> _Task to complete_
Every line below is to be given again precisely; images are to be left out.
[Start of section]
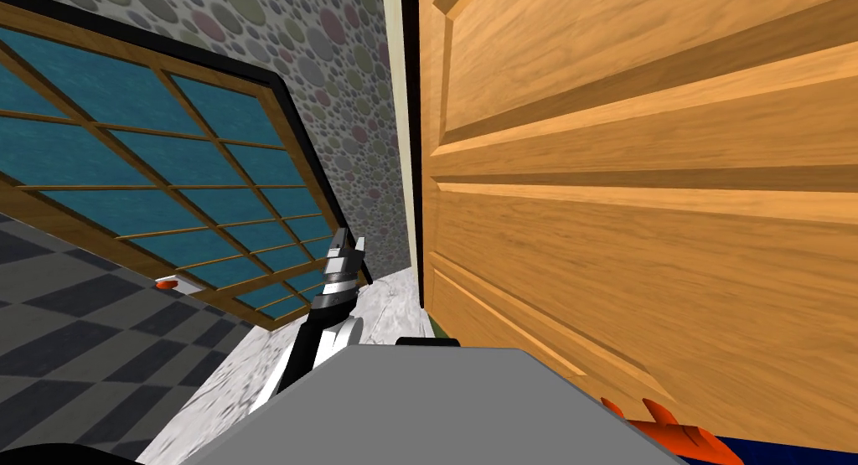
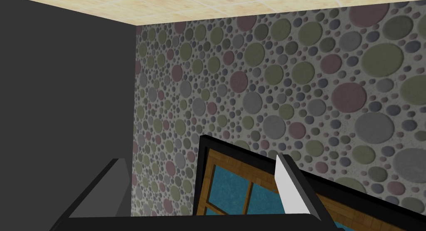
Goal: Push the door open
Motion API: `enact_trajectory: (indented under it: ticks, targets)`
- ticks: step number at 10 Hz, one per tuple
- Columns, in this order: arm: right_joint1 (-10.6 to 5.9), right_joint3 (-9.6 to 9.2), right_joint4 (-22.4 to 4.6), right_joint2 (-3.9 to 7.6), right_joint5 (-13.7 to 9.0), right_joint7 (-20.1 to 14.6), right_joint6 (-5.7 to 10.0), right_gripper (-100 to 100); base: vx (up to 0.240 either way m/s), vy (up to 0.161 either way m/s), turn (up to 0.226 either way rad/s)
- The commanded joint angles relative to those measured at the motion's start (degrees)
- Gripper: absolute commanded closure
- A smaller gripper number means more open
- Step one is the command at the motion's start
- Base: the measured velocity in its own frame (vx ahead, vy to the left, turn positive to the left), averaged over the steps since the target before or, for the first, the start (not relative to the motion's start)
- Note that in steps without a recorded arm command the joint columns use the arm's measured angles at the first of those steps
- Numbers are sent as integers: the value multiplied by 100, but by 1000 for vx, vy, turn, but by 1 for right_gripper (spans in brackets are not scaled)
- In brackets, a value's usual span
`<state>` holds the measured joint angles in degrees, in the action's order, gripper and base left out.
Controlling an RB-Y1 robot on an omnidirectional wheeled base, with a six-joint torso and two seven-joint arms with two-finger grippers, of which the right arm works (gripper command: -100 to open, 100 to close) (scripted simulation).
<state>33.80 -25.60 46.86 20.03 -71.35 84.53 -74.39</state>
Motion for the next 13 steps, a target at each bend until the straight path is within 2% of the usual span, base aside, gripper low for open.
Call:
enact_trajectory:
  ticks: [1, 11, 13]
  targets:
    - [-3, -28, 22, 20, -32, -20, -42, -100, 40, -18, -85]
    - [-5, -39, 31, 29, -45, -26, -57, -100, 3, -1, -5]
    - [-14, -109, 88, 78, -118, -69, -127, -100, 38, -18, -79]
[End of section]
> _Exercise response_
Goal: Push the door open
Motion API: `enact_trajectory: (indented under it: ticks, targets)`
- ticks: step number at 10 Hz, one per tuple
- Columns, in this order: arm: right_joint1 (-10.6 to 5.9), right_joint3 (-9.6 to 9.2), right_joint4 (-22.4 to 4.6), right_joint2 (-3.9 to 7.6), right_joint5 (-13.7 to 9.0), right_joint7 (-20.1 to 14.6), right_joint6 (-5.7 to 10.0), right_gripper (-100 to 100); base: vx (up to 0.240 either way m/s), vy (up to 0.161 either way m/s), turn (up to 0.226 either way rad/s)
- The commanded joint angles relative to those measured at the motion's start (degrees)
- Gripper: absolute commanded closure
- A smaller gripper number means more open
- Step one is the command at the motion's start
- Base: the measured velocity in its own frame (vx ahead, vy to the left, turn positive to the left), averaged over the steps since the target before or, for the first, the start (not relative to the motion's start)
- Note that in steps without a recorded arm command the joint columns use the arm's measured angles at the first of those steps
- Numbers are sent as integers: the value multiplied by 100, but by 1000 for vx, vy, turn, but by 1 for right_gripper (spans in brackets are not scaled)
- In brackets, a value's usual span
`<state>` holds the measured joint angles in degrees, in the action's order, gripper and base left out.
Controlling an RB-Y1 robot on an omnidirectional wheeled base, with a six-joint torso and two seven-joint arms with two-finger grippers, of which the right arm works (gripper command: -100 to open, 100 to close) (scripted simulation).
<state>33.80 -25.60 46.86 20.03 -71.35 84.53 -74.39</state>
Motion for the next 13 steps, a target at each bend until the straight path is within 2% of the usual span, base aside, gripper low for open.
Call:
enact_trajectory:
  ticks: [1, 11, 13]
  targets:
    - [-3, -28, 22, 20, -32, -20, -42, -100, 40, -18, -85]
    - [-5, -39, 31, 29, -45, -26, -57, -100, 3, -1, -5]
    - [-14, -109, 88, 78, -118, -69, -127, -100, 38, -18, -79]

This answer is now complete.